Domestic violence affects millions of people yearly, more prevalent than most realize. One in four women and one in seven men will experience domestic violence in their lifetimes. Sadly, we know that domestic violence affects far too many people in our community – people from all walks of life, regardless of gender, race, sexual identity or orientation, or socio-economic status, can become a victim of domestic violence.

For women and girls of color, and members of our LGBTQIA+ community, the prevalence of being targeted for abuse and violence is even higher.

National Domestic Violence Awareness Month is a time when we gather to raise awareness of this complex and pervasive issue, elevate the visibility of community resources available to help, engage policymakers to enact change, and celebrate the strength and resiliency of the brave survivors in our lives and our community.

Today, and for the rest of October, we honor victims who lost their lives to domestic violence. But this month is also a time to celebrate those who have survived Domestic Violence. These SURVIVORS have walked through our doors and said, "My spouse or partner beats me, and I need help." This month, we recognize the stories of those who survived and are on the pathway to healing. We celebrate and honor their wins.

We also celebrate those who stand in unity to help survivors.
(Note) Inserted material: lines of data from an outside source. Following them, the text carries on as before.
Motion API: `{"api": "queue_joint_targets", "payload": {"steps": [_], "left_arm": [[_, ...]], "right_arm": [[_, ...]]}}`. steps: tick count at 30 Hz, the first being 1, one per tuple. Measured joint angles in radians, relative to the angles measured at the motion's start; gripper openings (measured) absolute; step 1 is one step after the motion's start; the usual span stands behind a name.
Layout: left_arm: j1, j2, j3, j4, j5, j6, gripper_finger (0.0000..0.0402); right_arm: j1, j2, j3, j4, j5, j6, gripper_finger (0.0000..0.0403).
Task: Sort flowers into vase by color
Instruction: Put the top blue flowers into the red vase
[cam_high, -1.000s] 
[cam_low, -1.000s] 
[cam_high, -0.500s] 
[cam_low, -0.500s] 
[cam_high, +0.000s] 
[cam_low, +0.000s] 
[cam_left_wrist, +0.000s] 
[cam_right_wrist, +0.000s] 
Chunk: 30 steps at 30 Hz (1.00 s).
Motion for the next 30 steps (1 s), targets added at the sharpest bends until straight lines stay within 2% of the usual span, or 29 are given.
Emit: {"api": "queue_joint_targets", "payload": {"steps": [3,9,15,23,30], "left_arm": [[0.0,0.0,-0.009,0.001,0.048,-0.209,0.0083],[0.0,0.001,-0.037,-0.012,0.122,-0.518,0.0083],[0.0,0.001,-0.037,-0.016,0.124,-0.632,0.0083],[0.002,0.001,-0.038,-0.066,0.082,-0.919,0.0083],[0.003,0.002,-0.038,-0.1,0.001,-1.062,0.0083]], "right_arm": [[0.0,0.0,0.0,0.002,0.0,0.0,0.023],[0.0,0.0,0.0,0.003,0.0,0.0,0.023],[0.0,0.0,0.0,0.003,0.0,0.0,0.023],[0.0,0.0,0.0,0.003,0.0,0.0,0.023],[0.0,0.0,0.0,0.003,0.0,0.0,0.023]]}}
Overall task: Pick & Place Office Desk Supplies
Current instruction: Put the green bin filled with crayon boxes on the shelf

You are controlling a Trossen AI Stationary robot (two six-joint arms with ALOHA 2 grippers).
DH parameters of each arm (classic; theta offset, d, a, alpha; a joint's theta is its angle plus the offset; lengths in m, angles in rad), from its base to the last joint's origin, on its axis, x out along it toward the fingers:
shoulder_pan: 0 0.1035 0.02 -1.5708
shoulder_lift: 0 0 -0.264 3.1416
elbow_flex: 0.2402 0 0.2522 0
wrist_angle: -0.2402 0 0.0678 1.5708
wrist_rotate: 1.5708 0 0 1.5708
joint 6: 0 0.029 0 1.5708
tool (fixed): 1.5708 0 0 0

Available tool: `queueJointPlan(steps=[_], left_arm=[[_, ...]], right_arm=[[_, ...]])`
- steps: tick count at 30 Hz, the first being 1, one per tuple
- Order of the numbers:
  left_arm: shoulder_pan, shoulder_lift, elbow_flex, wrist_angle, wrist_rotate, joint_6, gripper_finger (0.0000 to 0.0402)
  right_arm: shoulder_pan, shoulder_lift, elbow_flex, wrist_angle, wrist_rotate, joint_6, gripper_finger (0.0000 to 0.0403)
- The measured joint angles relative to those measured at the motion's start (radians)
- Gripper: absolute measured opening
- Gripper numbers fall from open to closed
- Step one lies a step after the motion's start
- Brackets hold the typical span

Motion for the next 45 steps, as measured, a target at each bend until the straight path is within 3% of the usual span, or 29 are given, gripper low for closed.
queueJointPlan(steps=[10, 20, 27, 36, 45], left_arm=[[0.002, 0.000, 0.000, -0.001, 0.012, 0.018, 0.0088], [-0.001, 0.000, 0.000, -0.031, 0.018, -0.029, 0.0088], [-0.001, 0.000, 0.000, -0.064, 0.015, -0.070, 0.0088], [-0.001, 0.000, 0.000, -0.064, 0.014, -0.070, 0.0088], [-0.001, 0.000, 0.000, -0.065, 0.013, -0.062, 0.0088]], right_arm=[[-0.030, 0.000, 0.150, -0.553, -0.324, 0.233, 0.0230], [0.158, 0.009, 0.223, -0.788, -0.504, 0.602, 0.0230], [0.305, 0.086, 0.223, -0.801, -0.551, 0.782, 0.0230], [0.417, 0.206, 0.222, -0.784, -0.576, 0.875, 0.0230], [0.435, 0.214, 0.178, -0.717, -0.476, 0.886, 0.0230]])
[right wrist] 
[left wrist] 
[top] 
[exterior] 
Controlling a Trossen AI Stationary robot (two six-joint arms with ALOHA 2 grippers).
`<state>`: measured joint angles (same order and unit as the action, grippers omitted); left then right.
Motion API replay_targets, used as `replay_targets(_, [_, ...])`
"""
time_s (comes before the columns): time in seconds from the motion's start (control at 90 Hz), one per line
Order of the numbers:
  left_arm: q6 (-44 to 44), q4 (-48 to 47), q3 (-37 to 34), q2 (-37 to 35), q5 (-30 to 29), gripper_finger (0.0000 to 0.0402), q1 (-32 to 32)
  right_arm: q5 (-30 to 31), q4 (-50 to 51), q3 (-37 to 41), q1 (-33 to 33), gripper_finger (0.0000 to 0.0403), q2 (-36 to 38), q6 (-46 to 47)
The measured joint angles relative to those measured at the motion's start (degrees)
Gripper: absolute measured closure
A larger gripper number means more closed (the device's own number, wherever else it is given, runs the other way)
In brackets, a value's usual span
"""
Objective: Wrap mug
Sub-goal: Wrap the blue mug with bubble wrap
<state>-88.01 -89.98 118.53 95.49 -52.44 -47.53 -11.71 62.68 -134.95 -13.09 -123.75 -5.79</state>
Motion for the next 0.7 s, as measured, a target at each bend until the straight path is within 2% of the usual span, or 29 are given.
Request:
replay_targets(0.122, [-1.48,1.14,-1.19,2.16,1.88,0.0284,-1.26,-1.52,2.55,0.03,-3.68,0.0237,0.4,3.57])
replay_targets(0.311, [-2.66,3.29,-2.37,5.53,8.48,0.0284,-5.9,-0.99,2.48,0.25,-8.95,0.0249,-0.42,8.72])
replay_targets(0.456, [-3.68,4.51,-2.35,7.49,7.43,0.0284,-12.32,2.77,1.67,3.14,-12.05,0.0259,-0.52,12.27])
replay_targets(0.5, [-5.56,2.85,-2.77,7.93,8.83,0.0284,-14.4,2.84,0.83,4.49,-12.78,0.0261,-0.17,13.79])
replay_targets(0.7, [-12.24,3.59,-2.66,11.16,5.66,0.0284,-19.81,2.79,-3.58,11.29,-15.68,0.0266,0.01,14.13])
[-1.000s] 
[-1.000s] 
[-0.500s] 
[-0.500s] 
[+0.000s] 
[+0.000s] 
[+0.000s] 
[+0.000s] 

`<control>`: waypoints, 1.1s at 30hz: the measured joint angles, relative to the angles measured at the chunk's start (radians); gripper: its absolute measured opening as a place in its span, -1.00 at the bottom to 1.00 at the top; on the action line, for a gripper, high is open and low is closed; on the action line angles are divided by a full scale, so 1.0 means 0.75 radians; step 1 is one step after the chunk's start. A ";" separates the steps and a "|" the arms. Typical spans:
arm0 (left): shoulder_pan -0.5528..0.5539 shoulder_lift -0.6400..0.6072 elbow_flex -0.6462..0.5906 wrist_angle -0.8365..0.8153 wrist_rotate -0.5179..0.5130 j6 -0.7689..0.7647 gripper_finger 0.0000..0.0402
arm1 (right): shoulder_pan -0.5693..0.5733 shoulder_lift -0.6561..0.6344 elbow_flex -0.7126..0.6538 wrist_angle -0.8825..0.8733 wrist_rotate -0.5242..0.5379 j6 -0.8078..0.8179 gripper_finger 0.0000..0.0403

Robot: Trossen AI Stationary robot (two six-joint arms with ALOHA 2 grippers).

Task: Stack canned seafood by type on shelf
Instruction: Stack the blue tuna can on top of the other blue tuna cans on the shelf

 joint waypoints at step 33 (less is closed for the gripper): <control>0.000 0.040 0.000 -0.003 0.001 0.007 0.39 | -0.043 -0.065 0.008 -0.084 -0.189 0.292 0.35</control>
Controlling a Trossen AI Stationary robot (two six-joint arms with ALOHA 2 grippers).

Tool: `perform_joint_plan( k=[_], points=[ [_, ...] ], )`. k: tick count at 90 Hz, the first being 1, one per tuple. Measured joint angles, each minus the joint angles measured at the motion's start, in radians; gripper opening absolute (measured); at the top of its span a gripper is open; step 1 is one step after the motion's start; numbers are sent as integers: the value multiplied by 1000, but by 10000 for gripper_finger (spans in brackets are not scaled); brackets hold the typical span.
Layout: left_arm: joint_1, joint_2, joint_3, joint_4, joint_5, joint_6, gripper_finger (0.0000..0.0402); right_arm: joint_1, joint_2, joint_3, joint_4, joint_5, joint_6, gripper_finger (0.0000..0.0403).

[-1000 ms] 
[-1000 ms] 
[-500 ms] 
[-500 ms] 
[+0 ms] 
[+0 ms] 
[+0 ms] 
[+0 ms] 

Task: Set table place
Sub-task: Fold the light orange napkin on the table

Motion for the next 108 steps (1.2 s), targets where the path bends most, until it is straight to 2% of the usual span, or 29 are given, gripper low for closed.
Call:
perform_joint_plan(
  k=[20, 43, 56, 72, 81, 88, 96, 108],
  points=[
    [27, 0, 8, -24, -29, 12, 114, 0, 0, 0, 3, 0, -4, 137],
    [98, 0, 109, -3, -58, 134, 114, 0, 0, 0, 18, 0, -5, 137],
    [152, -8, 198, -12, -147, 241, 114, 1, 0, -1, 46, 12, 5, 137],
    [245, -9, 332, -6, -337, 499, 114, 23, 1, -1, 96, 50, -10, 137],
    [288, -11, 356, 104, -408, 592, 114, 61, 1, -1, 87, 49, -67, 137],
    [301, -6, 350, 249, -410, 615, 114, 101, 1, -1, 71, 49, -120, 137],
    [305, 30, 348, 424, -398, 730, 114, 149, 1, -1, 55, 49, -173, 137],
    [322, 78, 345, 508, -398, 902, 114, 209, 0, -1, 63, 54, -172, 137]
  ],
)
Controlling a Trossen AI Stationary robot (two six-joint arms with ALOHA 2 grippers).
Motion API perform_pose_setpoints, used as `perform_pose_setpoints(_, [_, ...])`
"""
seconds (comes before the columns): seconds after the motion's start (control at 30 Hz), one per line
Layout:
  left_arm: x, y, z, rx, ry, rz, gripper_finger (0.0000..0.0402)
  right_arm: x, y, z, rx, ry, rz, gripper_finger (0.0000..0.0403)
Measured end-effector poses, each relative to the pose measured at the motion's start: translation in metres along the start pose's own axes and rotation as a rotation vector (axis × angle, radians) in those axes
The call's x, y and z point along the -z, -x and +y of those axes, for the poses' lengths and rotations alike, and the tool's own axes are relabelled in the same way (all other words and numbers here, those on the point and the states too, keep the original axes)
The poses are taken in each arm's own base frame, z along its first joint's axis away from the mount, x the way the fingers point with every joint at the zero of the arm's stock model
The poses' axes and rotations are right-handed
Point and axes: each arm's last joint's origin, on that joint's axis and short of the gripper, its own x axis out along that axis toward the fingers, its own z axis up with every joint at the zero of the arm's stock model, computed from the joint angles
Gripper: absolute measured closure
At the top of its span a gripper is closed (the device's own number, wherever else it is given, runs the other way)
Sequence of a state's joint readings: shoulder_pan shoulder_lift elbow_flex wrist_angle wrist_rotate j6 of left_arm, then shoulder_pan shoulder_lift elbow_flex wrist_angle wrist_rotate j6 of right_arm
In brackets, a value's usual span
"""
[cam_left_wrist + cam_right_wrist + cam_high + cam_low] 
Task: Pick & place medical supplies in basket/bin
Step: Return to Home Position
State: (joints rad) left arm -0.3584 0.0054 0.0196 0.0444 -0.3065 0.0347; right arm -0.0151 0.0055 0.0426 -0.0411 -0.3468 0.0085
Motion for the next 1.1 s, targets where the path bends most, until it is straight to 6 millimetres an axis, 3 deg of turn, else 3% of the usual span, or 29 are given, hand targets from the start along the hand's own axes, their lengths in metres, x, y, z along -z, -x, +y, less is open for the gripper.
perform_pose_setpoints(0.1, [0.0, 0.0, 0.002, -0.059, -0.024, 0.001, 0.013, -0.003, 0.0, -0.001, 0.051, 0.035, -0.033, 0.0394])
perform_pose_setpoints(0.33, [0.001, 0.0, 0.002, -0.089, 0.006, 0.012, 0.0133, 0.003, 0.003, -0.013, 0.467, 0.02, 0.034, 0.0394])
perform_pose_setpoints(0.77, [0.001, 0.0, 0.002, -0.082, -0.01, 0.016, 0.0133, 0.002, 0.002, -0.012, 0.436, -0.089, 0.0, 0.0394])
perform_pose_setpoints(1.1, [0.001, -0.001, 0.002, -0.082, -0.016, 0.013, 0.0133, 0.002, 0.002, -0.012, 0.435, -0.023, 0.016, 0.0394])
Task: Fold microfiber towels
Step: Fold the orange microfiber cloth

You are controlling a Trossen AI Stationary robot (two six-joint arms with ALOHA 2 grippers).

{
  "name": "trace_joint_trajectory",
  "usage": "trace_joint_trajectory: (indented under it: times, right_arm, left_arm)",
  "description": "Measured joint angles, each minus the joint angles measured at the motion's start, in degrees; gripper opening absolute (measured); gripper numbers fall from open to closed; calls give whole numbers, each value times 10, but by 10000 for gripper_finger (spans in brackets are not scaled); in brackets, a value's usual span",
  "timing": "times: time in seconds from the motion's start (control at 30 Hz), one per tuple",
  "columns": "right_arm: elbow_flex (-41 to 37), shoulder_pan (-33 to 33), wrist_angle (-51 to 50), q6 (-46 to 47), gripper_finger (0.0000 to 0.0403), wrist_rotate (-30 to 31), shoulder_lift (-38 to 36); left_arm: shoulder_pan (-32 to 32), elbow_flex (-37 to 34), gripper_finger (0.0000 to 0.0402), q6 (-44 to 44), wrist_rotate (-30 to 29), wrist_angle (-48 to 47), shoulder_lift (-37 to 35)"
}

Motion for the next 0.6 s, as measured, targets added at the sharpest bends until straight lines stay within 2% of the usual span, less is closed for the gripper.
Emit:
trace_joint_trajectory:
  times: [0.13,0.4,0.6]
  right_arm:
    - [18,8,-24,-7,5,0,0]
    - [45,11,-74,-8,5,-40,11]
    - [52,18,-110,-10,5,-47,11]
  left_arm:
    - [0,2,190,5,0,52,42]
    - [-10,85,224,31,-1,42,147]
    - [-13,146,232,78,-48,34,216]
It is a hard road to travel when you are a survivor AS WELL as an advocate. Our domestic violence program staff work everyday to support and remove barriers that exist for surivors of vairous communities and provide the highest quality of support and services. As advocates, they carry the stories of victims upon their hearts and feel their pain. Our staff help the survivors find healing, and they need to be honored.

This month, I remind the community that domestic violence rears its ugly head in our homes, relationships, schools, workspaces, church communities, and surrounds us. We must strengthen our approach to eliminating violence with healthy relationship education and organizing toward inclusive communities. We must gather to support survivors, even if we do not understand why they continue to go back. For healthy relationships to occur, people must be able to meet their basic needs for safety. We lower the risk of domestic violence when we build stronger community support for our safety net: policies that promote economic stability, stable housing, and equity.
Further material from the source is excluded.